I’ve worked as a subtitler for over a decade. All the professional subtitlers I know have their own subtitling software (Swift, EZTitles, WINCAPS), which can cost well over 1,000 euros.
In my experience, it’s very rarely easy translation. Films vary hugely, of course: some have simple dialogue, others are full of songs and poems that have to rhyme, which is a very time-consuming business. Then you often have cultural references that you have to transfer from one language into another. It’s actually a very complex process.
You also have to train to be a professional subtitler. There are courses at universities, but many people I know trained in-house at agencies. It’s a skill and not something you can just decide to do from one day to the next if you happen to speak another language. If you’re interested, here’s some more information on subtitling: http://bit.ly/1jr2UXO
There’s no union rate in Germany, so the agencies are free to pay us as they please, while keeping a fat cut for themselves. Some big agencies here offer as little as 600 euros for timing and translating a 90-minute film destined for general release, which of course is an insult, but unfortunately extremely common.

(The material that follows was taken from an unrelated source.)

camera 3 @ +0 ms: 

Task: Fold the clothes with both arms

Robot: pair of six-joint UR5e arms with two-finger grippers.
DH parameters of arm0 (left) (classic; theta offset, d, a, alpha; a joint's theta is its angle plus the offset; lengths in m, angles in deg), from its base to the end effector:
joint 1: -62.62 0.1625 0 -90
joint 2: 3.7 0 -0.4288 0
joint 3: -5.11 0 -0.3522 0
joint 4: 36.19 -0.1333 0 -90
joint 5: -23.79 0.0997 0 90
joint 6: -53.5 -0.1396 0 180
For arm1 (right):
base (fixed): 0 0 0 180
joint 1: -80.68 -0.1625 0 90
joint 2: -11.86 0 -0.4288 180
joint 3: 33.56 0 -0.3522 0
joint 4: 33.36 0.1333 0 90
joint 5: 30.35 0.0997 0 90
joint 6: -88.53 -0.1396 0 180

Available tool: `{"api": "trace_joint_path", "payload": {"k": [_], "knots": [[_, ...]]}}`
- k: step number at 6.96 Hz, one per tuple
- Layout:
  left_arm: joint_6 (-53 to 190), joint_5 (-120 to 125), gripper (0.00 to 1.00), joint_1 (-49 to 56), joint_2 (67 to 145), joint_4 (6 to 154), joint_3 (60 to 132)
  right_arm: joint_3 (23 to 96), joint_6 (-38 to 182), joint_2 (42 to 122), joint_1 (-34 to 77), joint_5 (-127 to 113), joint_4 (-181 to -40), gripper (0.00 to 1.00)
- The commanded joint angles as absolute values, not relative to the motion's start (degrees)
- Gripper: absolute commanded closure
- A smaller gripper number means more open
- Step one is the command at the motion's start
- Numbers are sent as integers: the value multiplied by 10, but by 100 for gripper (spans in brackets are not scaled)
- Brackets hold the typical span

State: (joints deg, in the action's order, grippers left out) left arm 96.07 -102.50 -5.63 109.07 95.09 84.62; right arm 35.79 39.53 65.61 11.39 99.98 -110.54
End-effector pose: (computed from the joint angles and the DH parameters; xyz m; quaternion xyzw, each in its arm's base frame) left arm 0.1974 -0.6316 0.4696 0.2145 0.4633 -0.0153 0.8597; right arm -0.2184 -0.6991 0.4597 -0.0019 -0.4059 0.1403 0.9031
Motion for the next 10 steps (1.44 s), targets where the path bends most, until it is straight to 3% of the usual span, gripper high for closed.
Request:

So I’m glad that Roman Polanski, Laurent Cantet, Arnaud Desplechin, Olivier Assayas, and more than 150 French directors and scriptwriters have all put their support behind the English-language translators at ASIF (Anglo Subtitlers In France), a group that has taken up defending our profession to combat a tidal wave of low-cost practices from primarily subtitling laboratories, looking to reduce costs and increase their profits.
ASIF’s union rate of 4.10 euros per subtitle, but, it’s not a price that the industry sticks to, due to subtitling laboratories offering as little as 0.69 euros per subtitle, which is considerably less than union standard as you can see and which hurts individual subtitlers like myself.
The ASIF’s petition, which has the support of all those French directors comes with an open letter to French producers, the filmmakers and scriptwriters, which states: “Good subtitles directly help a film to generate profit… After spending hundreds of thousands, or even millions of euros to produce a film, it seems counterproductive to try and make minor savings on the subtitling, at the risk of undermining the film’s chances of success on the international marketplace…. The progression of cinema towards digital technology has meant that the subtitling market is thriving. The distributors, producers and laboratories have therefore been looking for solutions in order to lower the costs associated with taking part in international festivals and promoting films abroad … More and more often, distributors and international sales agents tend to offload the subtitling costs onto the producers or search for any means possible to drive prices down to ridiculous levels, even if this means entrusting the work to under-qualified people. Some laboratories offer ‘all-inclusive’ flat rates that include the amount for translation… This practice has already done considerable damage to the video and television sector, and if the film industry follows the same model, in the end, the quality of the translation will clearly suffer… Respecting the translator’s working conditions means respecting the work itself.”
Subtitlers like myself are taking the fight to the upcoming Cannes film festival next month, a key showcase for French films to international audiences, where we hope to find a platform to express our concerns.